DESCRIPTION (provided by applicant): Poxviruses include a large family of DNA viruses capable of infecting and causing disease in humans. While the most notorious member variola, the causative agent of smallpox, was eradicated from natural infection, there are still concerns about a clandestine release during a biological attack. In addition, monkeypox and other members of the family have raised concern about epizootic infections capable of causing epidemic. Poxviruses produce two infectious forms, enveloped and unenveloped virions. While unenveloped virions make up the majority of their progeny, it is the enveloped form that is required for efficient cell-to-cell spread and infection. Envelopment occurs in the cytoplasm of infected cells and only 7 proteins encoded by the virus are known to be unique to the enveloped form. The long-term goal of this project is to understand how these 7 proteins coordinate the monumental task of creating and releasing an enveloped virion. The immediate goal is to understand the function of the protein encoded by F12L. Our Hypothesis is that F12 interacts with the actin motor myosin V to facilitate virion transport through the actin cortex for egress. Our specific aims are: 1) Test for functional domains of F12, 2) Characterization of the kinesin-A36-F12 interaction, 3) Screen for additional proteins that interact with F12 and MyoV. The results obtained will provide greater insight into the interaction poxviruses have with their host at a molecular level and give us a better understanding of poxvirus morphogenesis and egress. PUBLIC HEALTH RELEVANCE: Even though natural occurring smallpox was eradicated, concern for orthopoxviruses, ranging from a clandestine release of smallpox to outbreaks of epizootic infections such as monkeypox, still exist. Understanding the biology of poxviruses is still a priority not only for preventing epidemics but also for understanding basic mechanisms of biology. The results from this study will provide new insights into poxvirus infections, which will provide new targets for antivirals and treatments against their infections.

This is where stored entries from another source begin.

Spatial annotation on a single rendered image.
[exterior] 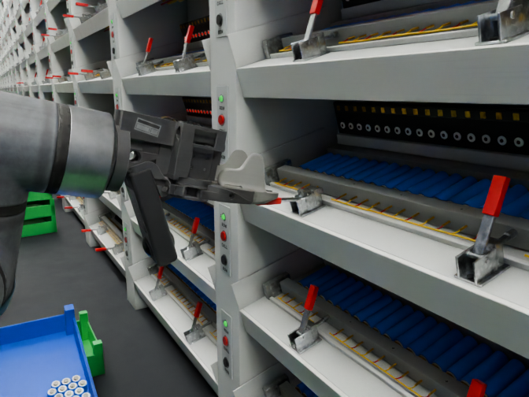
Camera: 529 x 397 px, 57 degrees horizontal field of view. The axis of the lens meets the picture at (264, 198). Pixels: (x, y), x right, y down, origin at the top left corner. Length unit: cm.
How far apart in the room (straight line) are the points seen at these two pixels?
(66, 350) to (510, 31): 108
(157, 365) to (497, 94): 104
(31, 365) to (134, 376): 22
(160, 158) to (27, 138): 14
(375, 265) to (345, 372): 19
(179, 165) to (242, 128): 26
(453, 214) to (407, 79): 15
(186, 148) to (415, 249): 26
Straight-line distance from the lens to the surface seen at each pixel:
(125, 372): 127
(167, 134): 53
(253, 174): 57
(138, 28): 145
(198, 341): 115
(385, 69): 50
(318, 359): 70
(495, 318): 45
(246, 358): 89
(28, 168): 49
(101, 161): 49
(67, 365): 121
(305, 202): 64
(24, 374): 121
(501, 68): 42
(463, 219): 53
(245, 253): 81
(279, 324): 78
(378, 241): 54
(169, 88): 107
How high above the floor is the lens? 65
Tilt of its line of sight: 13 degrees down
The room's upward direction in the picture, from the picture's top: straight up
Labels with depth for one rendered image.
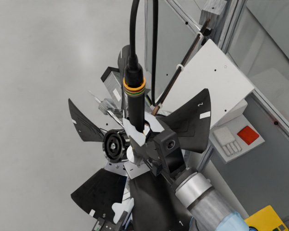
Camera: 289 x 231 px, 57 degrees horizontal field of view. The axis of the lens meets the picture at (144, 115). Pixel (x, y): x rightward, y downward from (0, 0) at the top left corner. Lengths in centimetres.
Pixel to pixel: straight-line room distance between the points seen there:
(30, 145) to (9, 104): 51
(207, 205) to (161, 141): 16
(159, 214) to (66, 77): 209
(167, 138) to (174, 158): 6
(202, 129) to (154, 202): 30
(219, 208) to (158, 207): 36
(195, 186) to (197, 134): 21
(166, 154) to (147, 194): 37
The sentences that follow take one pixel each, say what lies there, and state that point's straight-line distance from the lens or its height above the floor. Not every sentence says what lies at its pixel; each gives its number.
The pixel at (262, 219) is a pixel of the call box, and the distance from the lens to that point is 109.
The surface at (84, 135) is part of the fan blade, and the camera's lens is 123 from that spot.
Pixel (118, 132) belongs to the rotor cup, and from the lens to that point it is 91.
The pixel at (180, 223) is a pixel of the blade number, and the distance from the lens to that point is 90.
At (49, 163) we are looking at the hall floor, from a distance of 234.
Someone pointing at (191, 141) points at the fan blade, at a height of 140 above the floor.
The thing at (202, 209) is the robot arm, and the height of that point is 151.
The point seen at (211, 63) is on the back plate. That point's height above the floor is 132.
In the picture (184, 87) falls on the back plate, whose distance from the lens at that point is 108.
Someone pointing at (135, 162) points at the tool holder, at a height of 131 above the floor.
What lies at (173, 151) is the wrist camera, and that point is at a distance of 56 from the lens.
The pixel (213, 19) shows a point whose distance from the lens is 110.
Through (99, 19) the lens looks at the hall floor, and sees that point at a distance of 332.
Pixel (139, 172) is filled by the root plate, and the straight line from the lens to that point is 93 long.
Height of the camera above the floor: 207
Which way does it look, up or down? 59 degrees down
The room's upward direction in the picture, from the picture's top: straight up
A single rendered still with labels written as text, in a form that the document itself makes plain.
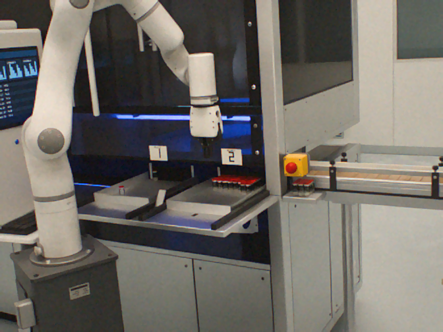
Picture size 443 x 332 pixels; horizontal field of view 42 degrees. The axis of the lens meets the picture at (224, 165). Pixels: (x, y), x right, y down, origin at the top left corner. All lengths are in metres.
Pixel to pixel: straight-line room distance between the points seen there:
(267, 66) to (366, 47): 4.70
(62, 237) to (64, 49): 0.54
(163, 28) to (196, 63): 0.15
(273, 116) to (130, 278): 1.05
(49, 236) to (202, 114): 0.59
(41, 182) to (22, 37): 0.94
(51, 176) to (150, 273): 0.99
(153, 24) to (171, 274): 1.16
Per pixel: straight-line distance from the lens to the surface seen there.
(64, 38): 1.67
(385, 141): 6.78
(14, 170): 2.45
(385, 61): 6.66
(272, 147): 2.08
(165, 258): 2.49
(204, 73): 1.81
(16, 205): 2.47
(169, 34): 1.76
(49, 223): 1.74
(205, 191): 2.24
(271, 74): 2.04
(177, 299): 2.54
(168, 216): 1.98
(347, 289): 2.32
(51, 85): 1.67
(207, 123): 1.83
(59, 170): 1.74
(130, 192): 2.34
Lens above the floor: 1.48
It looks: 13 degrees down
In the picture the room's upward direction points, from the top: 4 degrees counter-clockwise
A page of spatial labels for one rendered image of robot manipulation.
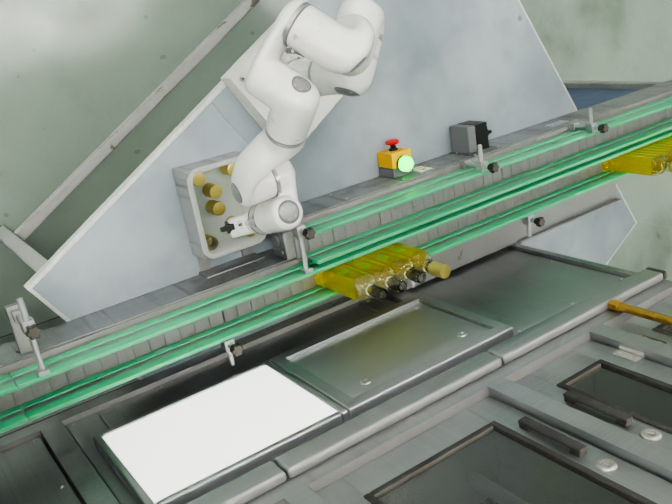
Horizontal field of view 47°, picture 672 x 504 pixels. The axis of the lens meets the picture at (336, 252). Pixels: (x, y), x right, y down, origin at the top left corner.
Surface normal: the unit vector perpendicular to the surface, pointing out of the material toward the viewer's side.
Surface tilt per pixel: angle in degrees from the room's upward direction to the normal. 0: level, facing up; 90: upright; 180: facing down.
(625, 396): 90
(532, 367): 0
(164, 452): 90
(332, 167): 0
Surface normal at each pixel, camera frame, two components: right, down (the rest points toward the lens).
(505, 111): 0.55, 0.18
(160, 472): -0.16, -0.93
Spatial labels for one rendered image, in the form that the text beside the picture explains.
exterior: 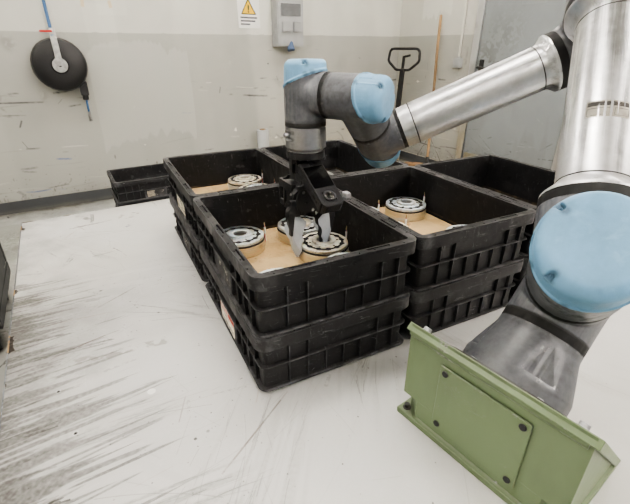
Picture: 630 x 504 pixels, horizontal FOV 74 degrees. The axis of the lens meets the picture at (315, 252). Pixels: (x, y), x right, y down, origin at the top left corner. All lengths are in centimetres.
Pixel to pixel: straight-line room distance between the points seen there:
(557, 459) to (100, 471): 58
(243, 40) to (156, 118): 107
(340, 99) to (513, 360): 46
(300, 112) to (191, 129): 346
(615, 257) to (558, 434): 20
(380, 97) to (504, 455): 52
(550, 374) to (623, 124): 31
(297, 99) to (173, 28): 340
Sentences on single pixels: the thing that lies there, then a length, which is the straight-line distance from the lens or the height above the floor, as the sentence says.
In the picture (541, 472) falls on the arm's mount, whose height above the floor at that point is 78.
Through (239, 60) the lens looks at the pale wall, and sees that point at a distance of 428.
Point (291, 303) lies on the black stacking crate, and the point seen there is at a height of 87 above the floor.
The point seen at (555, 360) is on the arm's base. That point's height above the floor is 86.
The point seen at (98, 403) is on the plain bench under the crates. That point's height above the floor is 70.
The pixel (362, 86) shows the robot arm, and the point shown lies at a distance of 70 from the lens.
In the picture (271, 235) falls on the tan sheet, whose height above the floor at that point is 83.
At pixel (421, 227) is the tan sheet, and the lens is 104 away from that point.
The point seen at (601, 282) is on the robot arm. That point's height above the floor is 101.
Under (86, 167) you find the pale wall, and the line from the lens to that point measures 410.
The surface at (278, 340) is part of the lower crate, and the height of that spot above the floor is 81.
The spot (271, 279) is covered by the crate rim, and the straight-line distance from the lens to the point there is 60.
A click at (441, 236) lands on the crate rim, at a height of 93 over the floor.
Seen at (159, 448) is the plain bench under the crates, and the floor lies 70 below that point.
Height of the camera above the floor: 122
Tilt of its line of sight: 26 degrees down
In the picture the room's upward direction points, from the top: straight up

描述（由申请方提供）：痘病毒包括能够感染人类并引起人类疾病的DNA病毒大家族。虽然最臭名昭著的成员天花，天花的病原体，从自然感染中被根除，但仍然有人担心在生物攻击期间秘密释放。此外，猴痘和该家族的其他成员引起了人们对能够引起流行病的动物流行病感染的关注。痘病毒产生两种感染形式，包膜和无包膜病毒粒子。虽然无包膜病毒粒子构成其后代的大部分，但有效的细胞间传播和感染需要包膜形式。包膜发生在受感染细胞的细胞质中，已知只有7种病毒编码的蛋白质是包膜形式所特有的。该项目的长期目标是了解这7种蛋白质如何协调创建和释放包膜病毒体的艰巨任务。目前的目标是了解F12 L编码蛋白的功能。我们的假设是，F12与肌动蛋白运动肌球蛋白V相互作用，以促进病毒粒子运输通过肌动蛋白皮质的出口。我们的具体目标是：1）测试F12的功能结构域，2）表征驱动蛋白-A36-F12相互作用，3）筛选与F12和MyoV相互作用的其他蛋白。所获得的结果将提供更深入的了解痘病毒与其宿主在分子水平上的相互作用，并使我们更好地了解痘病毒的形态发生和出口。 公共卫生相关性：尽管自然发生的天花已被根除，但对正痘病毒的担忧，从天花的秘密释放到动物流行病感染如猴痘的爆发，仍然存在。了解痘病毒的生物学仍然是一个优先事项，不仅是为了预防流行病，而且是为了了解生物学的基本机制。这项研究的结果将为痘病毒感染提供新的见解，这将为抗病毒药物和抗感染治疗提供新的靶点。